Segment Start: Given information

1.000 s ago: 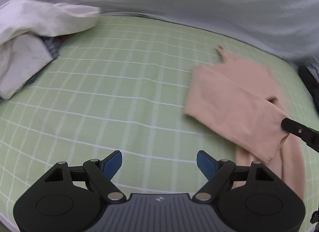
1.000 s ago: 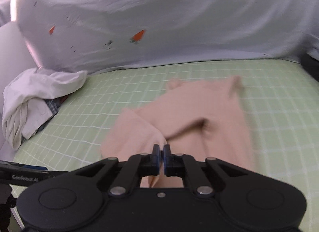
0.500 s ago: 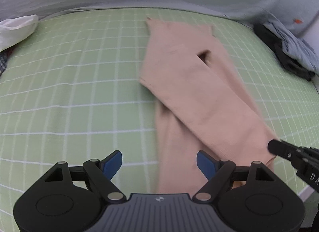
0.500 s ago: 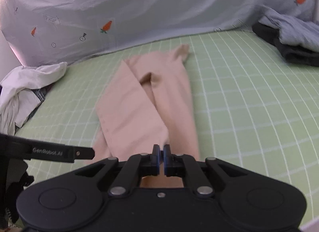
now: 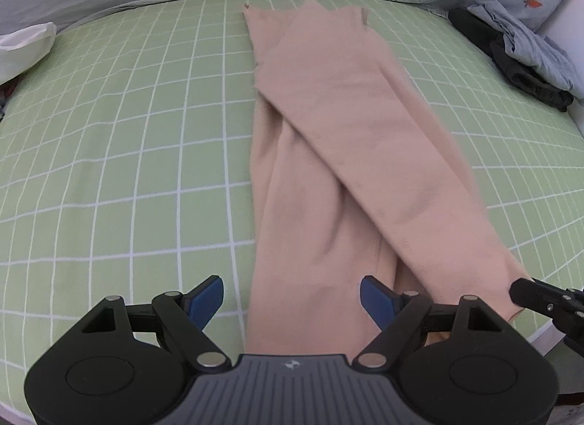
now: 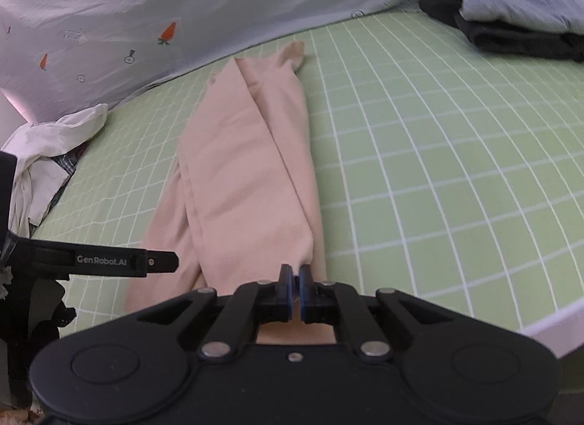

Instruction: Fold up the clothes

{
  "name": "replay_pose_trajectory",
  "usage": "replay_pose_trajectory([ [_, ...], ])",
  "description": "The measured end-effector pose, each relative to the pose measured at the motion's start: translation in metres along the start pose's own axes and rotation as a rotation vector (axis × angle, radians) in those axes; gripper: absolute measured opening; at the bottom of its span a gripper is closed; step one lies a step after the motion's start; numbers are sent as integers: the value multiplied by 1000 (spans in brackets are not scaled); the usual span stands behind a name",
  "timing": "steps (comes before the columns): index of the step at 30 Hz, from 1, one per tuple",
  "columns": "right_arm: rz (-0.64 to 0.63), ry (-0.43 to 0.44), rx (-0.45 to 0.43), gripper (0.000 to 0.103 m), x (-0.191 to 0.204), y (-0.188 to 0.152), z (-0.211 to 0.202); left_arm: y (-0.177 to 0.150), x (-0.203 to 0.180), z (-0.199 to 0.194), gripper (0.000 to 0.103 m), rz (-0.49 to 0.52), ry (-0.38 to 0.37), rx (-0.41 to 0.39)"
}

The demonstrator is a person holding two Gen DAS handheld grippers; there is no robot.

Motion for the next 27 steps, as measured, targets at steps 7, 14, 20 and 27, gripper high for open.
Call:
replay_pose_trajectory([
  [7, -31, -1, 33, 4, 0, -13, 2, -13, 8, 0, 83, -24, 23, 15],
  [14, -53, -3, 58, 4, -3, -21, 4, -26, 9, -3, 83, -35, 36, 24],
  [20, -96, -25, 54, 6, -4, -24, 4, -34, 9, -2, 83, -46, 49, 31],
  [27, -140, -56, 58, 38, -7, -27, 6, -48, 12, -4, 85, -76, 47, 36],
])
Point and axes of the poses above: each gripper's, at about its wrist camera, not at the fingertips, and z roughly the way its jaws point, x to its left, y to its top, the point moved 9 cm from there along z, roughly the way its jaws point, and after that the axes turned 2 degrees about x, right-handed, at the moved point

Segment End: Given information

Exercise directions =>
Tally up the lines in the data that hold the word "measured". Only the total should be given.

Completed exercise =>
2